- **Task brief**: Filtering the records below, copy only those lines that include the word "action".

- **Data to examine**:

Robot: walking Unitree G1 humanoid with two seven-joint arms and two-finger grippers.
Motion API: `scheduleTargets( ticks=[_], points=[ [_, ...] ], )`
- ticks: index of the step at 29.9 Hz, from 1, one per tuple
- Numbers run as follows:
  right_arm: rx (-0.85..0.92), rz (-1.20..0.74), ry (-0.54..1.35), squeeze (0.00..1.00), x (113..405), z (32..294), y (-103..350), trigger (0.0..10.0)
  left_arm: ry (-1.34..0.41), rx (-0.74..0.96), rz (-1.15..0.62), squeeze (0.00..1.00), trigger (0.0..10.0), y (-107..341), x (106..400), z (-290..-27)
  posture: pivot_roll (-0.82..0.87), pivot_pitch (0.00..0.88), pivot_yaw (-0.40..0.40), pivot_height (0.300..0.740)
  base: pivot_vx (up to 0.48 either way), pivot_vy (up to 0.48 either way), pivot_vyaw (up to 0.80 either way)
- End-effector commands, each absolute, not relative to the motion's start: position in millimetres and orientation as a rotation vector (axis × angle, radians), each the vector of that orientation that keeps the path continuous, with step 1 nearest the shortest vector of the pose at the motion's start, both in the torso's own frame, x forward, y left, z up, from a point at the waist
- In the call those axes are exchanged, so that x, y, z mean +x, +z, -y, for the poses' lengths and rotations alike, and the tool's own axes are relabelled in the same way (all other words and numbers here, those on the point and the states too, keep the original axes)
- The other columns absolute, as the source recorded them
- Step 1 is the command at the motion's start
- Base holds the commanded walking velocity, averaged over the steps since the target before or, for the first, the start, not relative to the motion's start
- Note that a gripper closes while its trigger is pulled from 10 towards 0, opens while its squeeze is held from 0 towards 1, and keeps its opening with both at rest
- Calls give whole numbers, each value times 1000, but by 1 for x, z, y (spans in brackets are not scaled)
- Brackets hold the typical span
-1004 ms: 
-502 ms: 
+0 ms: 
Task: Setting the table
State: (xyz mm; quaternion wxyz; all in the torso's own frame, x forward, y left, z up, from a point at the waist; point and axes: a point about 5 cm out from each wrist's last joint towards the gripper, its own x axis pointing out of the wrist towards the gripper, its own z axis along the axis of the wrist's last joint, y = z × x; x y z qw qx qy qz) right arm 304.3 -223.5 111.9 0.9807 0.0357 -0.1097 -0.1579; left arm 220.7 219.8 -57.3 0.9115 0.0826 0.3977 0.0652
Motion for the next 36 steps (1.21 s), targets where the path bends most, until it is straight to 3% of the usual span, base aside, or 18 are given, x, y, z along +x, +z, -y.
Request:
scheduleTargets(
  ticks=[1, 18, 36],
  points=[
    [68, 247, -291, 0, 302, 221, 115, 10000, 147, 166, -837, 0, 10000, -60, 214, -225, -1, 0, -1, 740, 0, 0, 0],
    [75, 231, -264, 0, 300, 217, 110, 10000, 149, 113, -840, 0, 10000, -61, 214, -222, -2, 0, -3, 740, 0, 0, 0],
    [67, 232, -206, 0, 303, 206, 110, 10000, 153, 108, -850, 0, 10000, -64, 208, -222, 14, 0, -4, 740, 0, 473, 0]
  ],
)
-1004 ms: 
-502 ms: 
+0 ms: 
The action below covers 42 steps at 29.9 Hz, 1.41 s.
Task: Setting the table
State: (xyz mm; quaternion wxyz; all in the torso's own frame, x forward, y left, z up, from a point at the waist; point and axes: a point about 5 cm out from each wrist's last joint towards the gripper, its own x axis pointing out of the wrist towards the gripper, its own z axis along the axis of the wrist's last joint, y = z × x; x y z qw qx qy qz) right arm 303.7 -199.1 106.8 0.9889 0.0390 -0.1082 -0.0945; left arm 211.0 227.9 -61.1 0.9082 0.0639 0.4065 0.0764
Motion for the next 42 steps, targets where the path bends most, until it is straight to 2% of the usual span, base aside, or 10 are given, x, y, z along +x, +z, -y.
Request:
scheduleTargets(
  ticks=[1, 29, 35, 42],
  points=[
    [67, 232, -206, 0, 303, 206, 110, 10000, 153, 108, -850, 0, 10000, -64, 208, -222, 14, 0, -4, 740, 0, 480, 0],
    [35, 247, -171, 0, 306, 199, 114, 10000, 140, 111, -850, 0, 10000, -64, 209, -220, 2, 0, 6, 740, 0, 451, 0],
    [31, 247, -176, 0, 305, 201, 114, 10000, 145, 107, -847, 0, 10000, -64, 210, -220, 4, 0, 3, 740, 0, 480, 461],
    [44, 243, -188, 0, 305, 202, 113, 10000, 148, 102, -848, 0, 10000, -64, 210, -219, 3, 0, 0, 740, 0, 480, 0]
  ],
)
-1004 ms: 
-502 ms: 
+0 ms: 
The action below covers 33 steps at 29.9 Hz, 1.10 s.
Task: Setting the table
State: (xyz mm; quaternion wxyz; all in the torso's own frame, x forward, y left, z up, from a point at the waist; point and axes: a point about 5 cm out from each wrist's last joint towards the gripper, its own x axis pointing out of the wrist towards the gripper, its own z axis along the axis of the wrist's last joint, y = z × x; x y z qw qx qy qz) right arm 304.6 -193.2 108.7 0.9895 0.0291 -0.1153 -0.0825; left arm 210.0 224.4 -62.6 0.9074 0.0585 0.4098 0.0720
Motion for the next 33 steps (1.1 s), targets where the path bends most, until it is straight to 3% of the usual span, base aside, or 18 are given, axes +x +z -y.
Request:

- **Written response**:
The action below covers 42 steps at 29.9 Hz, 1.41 s.
The action below covers 33 steps at 29.9 Hz, 1.10 s.

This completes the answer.